Supplied records ▸

<<<<

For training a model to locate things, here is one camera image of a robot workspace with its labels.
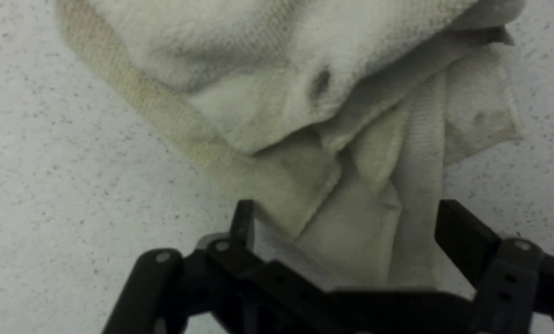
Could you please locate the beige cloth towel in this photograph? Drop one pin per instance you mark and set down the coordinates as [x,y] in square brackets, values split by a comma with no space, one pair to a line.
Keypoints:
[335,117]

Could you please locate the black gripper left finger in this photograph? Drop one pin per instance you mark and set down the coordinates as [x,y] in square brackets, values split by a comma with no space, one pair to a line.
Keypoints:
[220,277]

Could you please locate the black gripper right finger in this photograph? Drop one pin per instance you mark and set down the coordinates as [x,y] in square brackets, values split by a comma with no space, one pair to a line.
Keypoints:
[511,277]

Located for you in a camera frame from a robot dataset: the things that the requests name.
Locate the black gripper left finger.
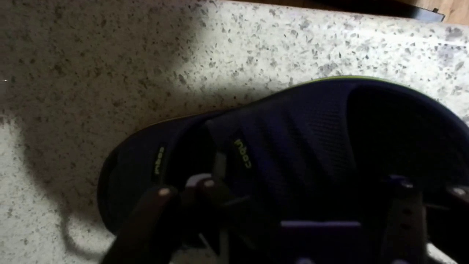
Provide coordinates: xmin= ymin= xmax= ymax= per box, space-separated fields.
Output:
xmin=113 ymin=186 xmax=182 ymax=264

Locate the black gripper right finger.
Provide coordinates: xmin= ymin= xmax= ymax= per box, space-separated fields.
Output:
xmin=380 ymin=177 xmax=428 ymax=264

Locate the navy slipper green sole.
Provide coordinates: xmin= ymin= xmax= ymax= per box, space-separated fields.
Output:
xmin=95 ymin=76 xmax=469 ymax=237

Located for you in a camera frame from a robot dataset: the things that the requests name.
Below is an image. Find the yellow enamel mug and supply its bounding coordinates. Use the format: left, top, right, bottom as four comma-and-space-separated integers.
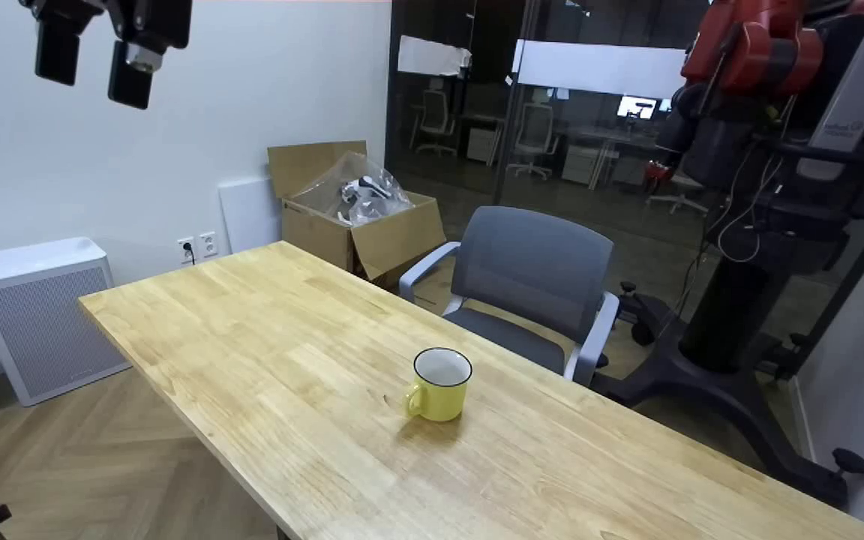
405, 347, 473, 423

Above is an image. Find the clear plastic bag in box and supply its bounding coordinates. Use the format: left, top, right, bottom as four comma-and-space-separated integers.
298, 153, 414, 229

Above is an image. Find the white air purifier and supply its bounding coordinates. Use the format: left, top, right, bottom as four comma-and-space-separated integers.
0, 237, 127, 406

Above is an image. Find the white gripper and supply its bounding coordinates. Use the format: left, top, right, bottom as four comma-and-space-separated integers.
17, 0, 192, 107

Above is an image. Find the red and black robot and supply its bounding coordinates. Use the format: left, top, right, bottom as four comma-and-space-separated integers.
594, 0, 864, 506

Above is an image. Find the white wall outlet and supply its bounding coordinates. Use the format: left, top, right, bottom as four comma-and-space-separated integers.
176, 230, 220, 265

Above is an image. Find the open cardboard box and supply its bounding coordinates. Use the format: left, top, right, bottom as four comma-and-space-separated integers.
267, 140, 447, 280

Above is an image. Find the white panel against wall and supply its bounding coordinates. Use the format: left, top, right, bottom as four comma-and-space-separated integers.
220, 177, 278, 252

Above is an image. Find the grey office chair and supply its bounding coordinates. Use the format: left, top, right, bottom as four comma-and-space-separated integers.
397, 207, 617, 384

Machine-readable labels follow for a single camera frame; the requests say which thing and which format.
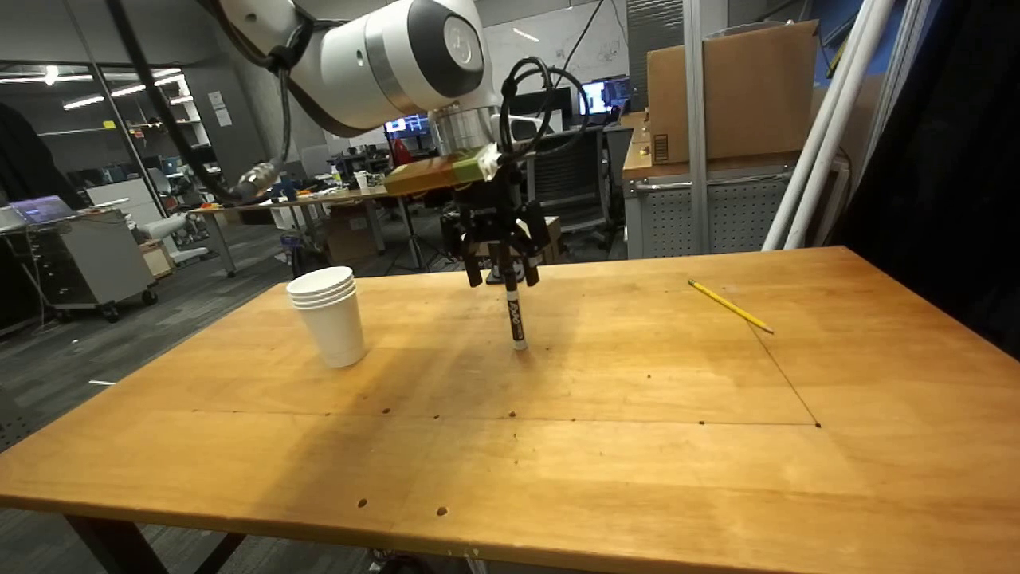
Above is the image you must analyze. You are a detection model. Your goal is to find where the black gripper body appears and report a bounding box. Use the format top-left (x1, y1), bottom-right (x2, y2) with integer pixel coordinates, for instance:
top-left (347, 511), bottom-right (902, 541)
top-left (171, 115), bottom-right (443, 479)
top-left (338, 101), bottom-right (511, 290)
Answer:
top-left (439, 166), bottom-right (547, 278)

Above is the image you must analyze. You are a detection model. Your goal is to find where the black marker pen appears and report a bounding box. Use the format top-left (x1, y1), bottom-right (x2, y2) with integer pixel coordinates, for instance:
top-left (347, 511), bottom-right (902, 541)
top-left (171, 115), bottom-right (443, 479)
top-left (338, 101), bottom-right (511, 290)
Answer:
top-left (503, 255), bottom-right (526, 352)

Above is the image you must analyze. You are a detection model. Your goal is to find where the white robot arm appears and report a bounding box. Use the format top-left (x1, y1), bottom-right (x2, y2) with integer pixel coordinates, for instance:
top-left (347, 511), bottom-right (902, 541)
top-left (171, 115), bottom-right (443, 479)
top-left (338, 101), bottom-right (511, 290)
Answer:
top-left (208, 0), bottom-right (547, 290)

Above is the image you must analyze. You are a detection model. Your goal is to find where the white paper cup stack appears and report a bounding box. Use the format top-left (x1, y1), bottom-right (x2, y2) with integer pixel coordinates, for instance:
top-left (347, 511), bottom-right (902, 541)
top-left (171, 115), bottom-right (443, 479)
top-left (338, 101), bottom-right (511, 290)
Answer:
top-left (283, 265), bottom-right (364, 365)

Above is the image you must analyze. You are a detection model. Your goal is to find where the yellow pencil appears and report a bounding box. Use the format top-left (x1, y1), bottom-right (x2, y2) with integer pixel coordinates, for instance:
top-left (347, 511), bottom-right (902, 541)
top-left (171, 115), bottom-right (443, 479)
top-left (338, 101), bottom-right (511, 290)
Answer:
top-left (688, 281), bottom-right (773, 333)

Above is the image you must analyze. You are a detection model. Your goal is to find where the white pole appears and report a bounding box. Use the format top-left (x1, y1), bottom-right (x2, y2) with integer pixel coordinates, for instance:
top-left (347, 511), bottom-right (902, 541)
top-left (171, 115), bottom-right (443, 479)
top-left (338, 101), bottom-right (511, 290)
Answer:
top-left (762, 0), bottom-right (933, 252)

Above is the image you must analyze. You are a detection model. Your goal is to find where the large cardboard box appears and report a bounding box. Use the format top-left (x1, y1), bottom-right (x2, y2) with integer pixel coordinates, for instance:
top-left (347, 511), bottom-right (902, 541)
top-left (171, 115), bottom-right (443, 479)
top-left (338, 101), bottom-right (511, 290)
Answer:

>>>>

What this task involves ▸ Copy the entire listing exactly but skip the pictures.

The completed task ▸
For training a model to locate things, here is one camera image of a robot workspace with its labels.
Could you please locate the beige cloth towel in this photograph? Drop one pin per instance you mark and set down the coordinates as [x,y] in square brackets, values split by a comma with no space, one pair to a line.
Keypoints:
[335,117]

Could you please locate the black gripper left finger in this photograph? Drop one pin per instance you mark and set down the coordinates as [x,y] in square brackets, values split by a comma with no space, one pair to a line.
Keypoints:
[220,277]

Could you please locate the black gripper right finger in this photograph? Drop one pin per instance you mark and set down the coordinates as [x,y] in square brackets, values split by a comma with no space, one pair to a line.
Keypoints:
[511,277]

Located for you in a camera frame from a robot dataset: the things that the requests name.
Locate the black gripper left finger.
Provide coordinates: xmin= ymin= xmax= ymax= per box, space-separated fields.
Output:
xmin=113 ymin=186 xmax=182 ymax=264

Locate the black gripper right finger.
Provide coordinates: xmin= ymin= xmax= ymax= per box, space-separated fields.
Output:
xmin=380 ymin=177 xmax=428 ymax=264

Locate the navy slipper green sole.
Provide coordinates: xmin= ymin= xmax= ymax= per box, space-separated fields.
Output:
xmin=95 ymin=76 xmax=469 ymax=237

Located for you in a camera frame from a robot dataset: the things that the requests name.
Below is an image. Find the yellow enamel mug and supply its bounding coordinates. Use the format: left, top, right, bottom as four comma-and-space-separated integers.
405, 347, 473, 423

Above is an image. Find the clear plastic bag in box and supply its bounding coordinates. Use the format: left, top, right, bottom as four comma-and-space-separated integers.
298, 153, 414, 229

Above is an image. Find the white air purifier and supply its bounding coordinates. Use the format: left, top, right, bottom as four comma-and-space-separated integers.
0, 237, 127, 406

Above is an image. Find the white gripper and supply its bounding coordinates. Use the format: left, top, right, bottom as four comma-and-space-separated integers.
17, 0, 192, 107

Above is an image. Find the red and black robot and supply its bounding coordinates. Use the format: left, top, right, bottom as four comma-and-space-separated integers.
594, 0, 864, 506

Above is an image. Find the white wall outlet and supply its bounding coordinates. Use the format: left, top, right, bottom as four comma-and-space-separated integers.
176, 230, 220, 265

Above is an image. Find the open cardboard box and supply its bounding coordinates. Use the format: left, top, right, bottom as four comma-and-space-separated integers.
267, 140, 447, 280

Above is an image. Find the white panel against wall and supply its bounding coordinates. Use the format: left, top, right, bottom as four comma-and-space-separated integers.
220, 177, 278, 252

Above is an image. Find the grey office chair and supply its bounding coordinates. Use the format: left, top, right, bottom as four comma-and-space-separated integers.
397, 207, 617, 384

Machine-readable labels follow for a single camera frame; the requests say which thing and which format.
Above is the image you must analyze. You are a detection model. Your goal is to find where the black gripper body appears and report a bounding box. Use the format top-left (x1, y1), bottom-right (x2, y2) with integer pixel coordinates, for instance:
top-left (347, 511), bottom-right (902, 541)
top-left (171, 115), bottom-right (443, 479)
top-left (338, 101), bottom-right (511, 290)
Answer:
top-left (439, 166), bottom-right (547, 278)

Above is the image you must analyze. You are a detection model. Your goal is to find where the black marker pen appears and report a bounding box. Use the format top-left (x1, y1), bottom-right (x2, y2) with integer pixel coordinates, for instance:
top-left (347, 511), bottom-right (902, 541)
top-left (171, 115), bottom-right (443, 479)
top-left (338, 101), bottom-right (511, 290)
Answer:
top-left (503, 255), bottom-right (526, 352)

Above is the image you must analyze. You are a detection model. Your goal is to find where the white robot arm appears and report a bounding box. Use the format top-left (x1, y1), bottom-right (x2, y2) with integer pixel coordinates, for instance:
top-left (347, 511), bottom-right (902, 541)
top-left (171, 115), bottom-right (443, 479)
top-left (338, 101), bottom-right (511, 290)
Answer:
top-left (208, 0), bottom-right (547, 290)

Above is the image you must analyze. You are a detection model. Your goal is to find where the white paper cup stack appears and report a bounding box. Use the format top-left (x1, y1), bottom-right (x2, y2) with integer pixel coordinates, for instance:
top-left (347, 511), bottom-right (902, 541)
top-left (171, 115), bottom-right (443, 479)
top-left (338, 101), bottom-right (511, 290)
Answer:
top-left (283, 265), bottom-right (364, 365)

Above is the image you must analyze. You are a detection model. Your goal is to find where the yellow pencil appears and report a bounding box. Use the format top-left (x1, y1), bottom-right (x2, y2) with integer pixel coordinates, for instance:
top-left (347, 511), bottom-right (902, 541)
top-left (171, 115), bottom-right (443, 479)
top-left (338, 101), bottom-right (511, 290)
Answer:
top-left (688, 281), bottom-right (773, 333)

Above is the image you must analyze. You are a detection model. Your goal is to find where the white pole appears and report a bounding box. Use the format top-left (x1, y1), bottom-right (x2, y2) with integer pixel coordinates, for instance:
top-left (347, 511), bottom-right (902, 541)
top-left (171, 115), bottom-right (443, 479)
top-left (338, 101), bottom-right (511, 290)
Answer:
top-left (762, 0), bottom-right (933, 252)

Above is the image you must analyze. You are a detection model. Your goal is to find where the large cardboard box appears and report a bounding box. Use the format top-left (x1, y1), bottom-right (x2, y2) with integer pixel coordinates, for instance:
top-left (347, 511), bottom-right (902, 541)
top-left (171, 115), bottom-right (443, 479)
top-left (338, 101), bottom-right (511, 290)
Answer:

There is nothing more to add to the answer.